SUPPLIED MATERIAL =>
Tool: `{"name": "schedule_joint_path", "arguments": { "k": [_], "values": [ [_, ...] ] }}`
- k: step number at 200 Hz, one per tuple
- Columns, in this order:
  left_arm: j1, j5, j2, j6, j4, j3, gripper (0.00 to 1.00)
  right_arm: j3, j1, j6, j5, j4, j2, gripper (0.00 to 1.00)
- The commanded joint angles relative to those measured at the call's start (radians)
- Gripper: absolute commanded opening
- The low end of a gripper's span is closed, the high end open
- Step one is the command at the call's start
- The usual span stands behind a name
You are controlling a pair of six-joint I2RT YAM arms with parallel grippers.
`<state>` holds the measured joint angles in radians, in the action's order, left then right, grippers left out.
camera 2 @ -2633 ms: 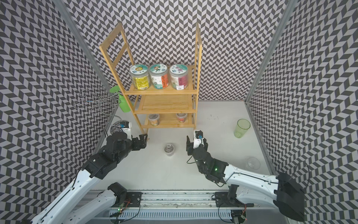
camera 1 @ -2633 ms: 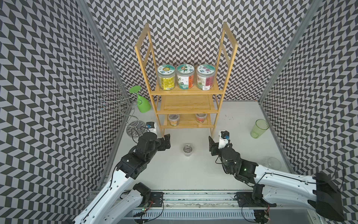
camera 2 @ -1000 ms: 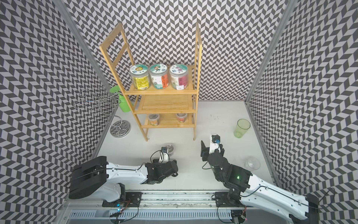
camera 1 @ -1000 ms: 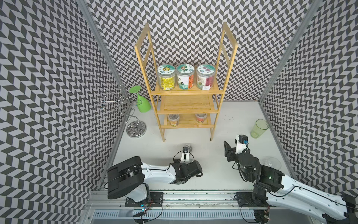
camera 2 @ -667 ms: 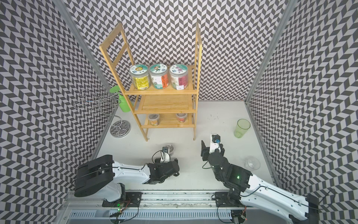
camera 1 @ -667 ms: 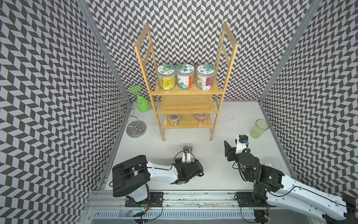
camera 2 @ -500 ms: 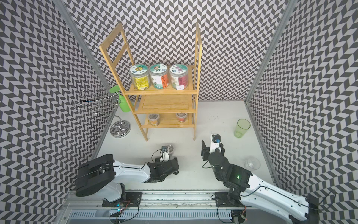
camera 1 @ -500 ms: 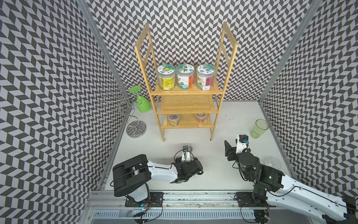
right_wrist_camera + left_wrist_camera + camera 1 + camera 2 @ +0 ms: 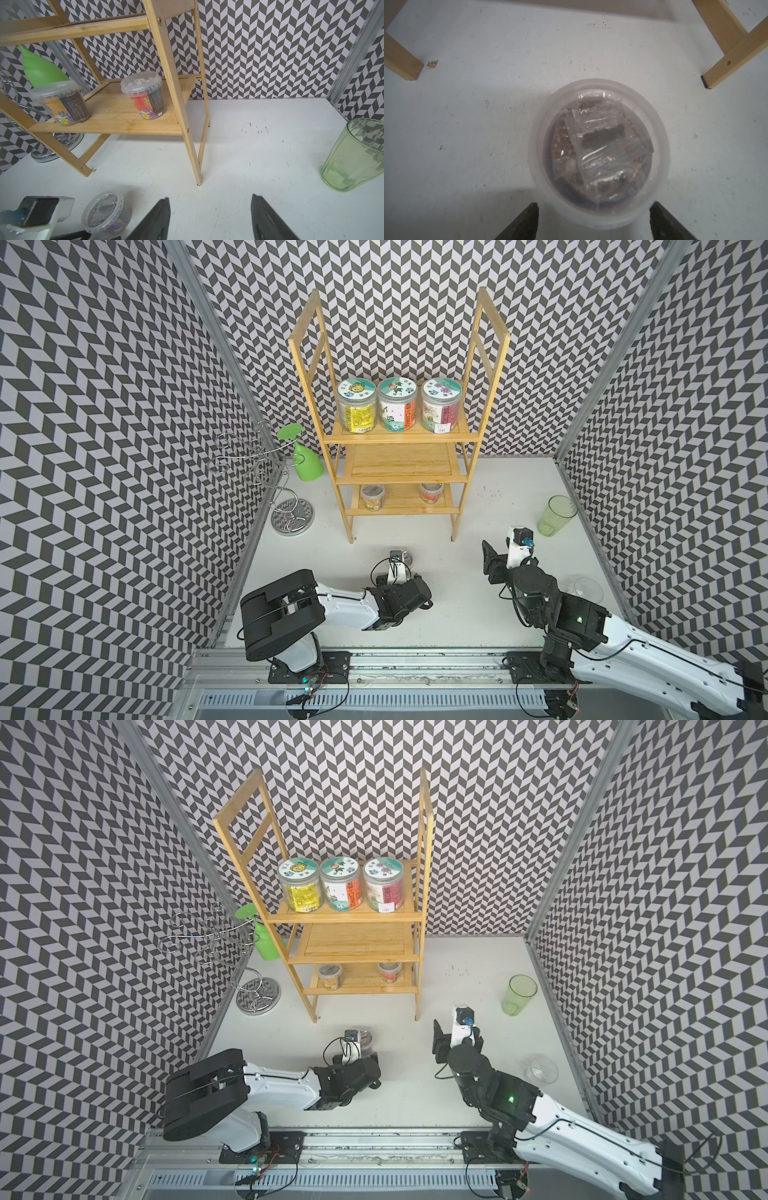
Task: Place the seed container on the shelf
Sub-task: Pick up the seed jar at the center of the board.
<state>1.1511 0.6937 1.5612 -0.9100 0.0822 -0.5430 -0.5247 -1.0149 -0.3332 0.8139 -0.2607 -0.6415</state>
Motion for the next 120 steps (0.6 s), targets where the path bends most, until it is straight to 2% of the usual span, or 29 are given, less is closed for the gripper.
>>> {"name": "schedule_joint_path", "arguments": {
  "k": [1,32,80,120],
  "values": [
    [-0.006,-0.013,-0.032,0.030,0.031,0.016,0.91,0.015,0.008,-0.005,0.000,0.026,0.022,0.65],
    [-0.006,-0.020,-0.070,0.061,0.047,0.046,0.99,0.027,0.007,-0.028,0.004,0.013,0.047,0.65],
    [-0.006,-0.033,-0.119,0.117,0.080,0.101,0.99,0.042,0.009,-0.056,0.000,-0.005,0.103,0.65],
    [-0.008,-0.044,-0.065,0.167,0.118,0.082,0.97,0.052,0.009,-0.080,0.004,-0.018,0.152,0.66]
  ]
}}
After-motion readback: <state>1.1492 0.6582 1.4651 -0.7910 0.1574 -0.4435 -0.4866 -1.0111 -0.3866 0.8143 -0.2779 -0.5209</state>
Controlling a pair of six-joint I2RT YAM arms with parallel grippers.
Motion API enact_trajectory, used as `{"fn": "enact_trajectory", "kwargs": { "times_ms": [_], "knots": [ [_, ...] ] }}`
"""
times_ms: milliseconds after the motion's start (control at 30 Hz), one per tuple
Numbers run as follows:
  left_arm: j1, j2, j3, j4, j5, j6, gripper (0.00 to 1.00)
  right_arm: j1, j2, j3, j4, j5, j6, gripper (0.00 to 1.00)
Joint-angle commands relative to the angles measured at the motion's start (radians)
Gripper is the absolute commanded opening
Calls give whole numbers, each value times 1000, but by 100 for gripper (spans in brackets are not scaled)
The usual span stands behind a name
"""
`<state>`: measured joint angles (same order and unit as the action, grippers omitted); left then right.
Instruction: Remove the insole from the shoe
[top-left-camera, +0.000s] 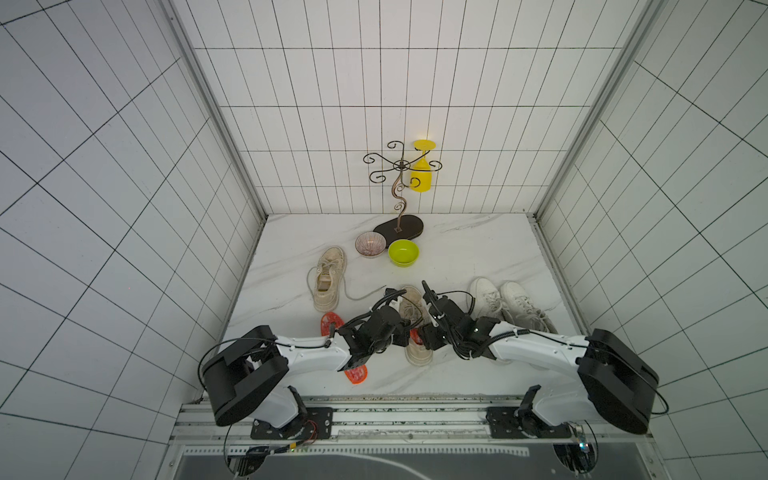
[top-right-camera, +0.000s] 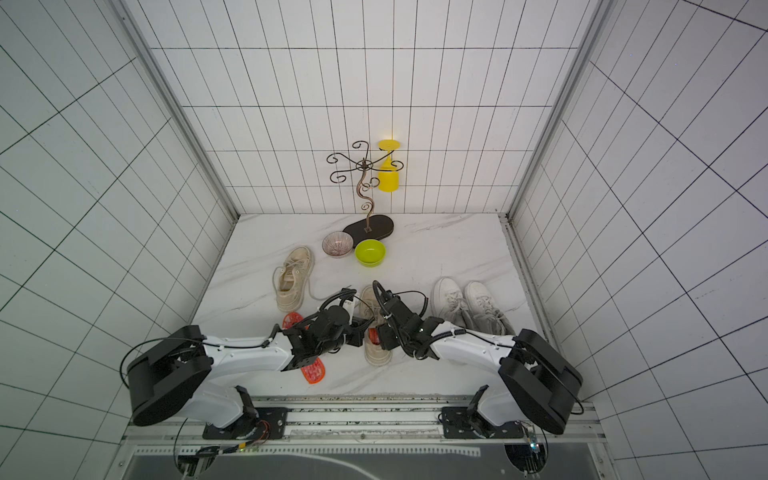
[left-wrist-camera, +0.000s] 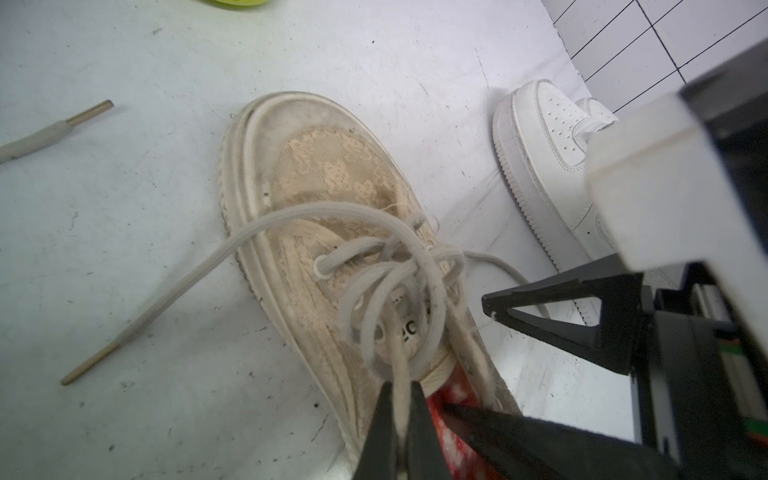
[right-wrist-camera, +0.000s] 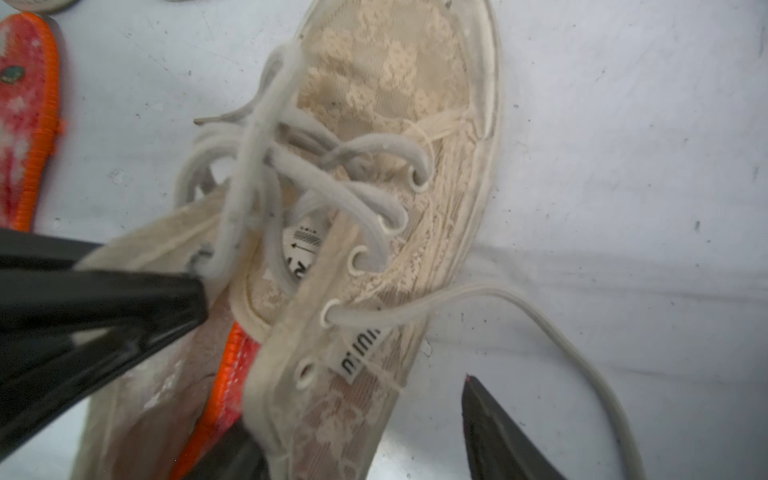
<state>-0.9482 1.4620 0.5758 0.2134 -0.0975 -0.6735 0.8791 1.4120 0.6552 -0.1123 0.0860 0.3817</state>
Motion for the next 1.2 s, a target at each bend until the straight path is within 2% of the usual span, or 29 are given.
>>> {"fn": "enact_trajectory", "kwargs": {
  "times_ms": [0, 200, 433, 567, 800, 1033, 1167],
  "knots": [
    [-4, -5, 1, 15, -16, -8, 0, 19, 46, 33, -57, 42, -14, 68],
    [-3, -14, -8, 15, -13, -5, 0, 27, 104, 54, -50, 171, 43, 68],
    [-3, -6, -8, 17, -4, 7, 0, 27, 39, 60, 87, 256, 85, 60],
    [0, 7, 11, -2, 1, 24, 21, 27, 26, 90, 120, 265, 65, 53],
    [20, 39, 53, -39, -9, 50, 47, 24, 12, 114, 120, 241, 52, 44],
    [48, 108, 126, -77, 11, 79, 57, 23, -15, 101, 139, 232, 60, 37],
    [59, 138, 161, -98, 5, 81, 54, 23, -13, 101, 137, 226, 60, 35]
  ]
}}
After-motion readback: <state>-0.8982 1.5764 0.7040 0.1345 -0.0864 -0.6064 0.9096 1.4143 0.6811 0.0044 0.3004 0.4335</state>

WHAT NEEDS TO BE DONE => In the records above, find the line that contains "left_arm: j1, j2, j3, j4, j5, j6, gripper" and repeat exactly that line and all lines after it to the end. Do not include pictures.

EXERCISE RESPONSE =>
  left_arm: j1, j2, j3, j4, j5, j6, gripper (0.00 to 1.00)
  right_arm: j1, j2, j3, j4, j5, j6, gripper (0.00 to 1.00)
Joint-angle commands relative to the angles measured at the motion's start (radians)
Gripper is the absolute commanded opening
Calls give whole numbers, each value times 1000, but by 100 for gripper (spans in brackets are not scaled)
The usual span stands behind a name
"""
`<state>`: measured joint angles (same order and unit as the action, grippers omitted); left then right.
Instruction: Remove the insole from the shoe
[top-left-camera, +0.000s] 
[top-right-camera, +0.000s] 
[left-wrist-camera, +0.000s] 
[right-wrist-camera, +0.000s] 
<state>-0.9482 1.4620 0.5758 0.2134 -0.0975 -0.6735 0.8791 1.4120 0.6552 -0.1123 0.0860 0.3817</state>
Motion for the next 1.2 s, a target at each bend until the straight path is within 2% of the usual span, or 29 are given.
>>> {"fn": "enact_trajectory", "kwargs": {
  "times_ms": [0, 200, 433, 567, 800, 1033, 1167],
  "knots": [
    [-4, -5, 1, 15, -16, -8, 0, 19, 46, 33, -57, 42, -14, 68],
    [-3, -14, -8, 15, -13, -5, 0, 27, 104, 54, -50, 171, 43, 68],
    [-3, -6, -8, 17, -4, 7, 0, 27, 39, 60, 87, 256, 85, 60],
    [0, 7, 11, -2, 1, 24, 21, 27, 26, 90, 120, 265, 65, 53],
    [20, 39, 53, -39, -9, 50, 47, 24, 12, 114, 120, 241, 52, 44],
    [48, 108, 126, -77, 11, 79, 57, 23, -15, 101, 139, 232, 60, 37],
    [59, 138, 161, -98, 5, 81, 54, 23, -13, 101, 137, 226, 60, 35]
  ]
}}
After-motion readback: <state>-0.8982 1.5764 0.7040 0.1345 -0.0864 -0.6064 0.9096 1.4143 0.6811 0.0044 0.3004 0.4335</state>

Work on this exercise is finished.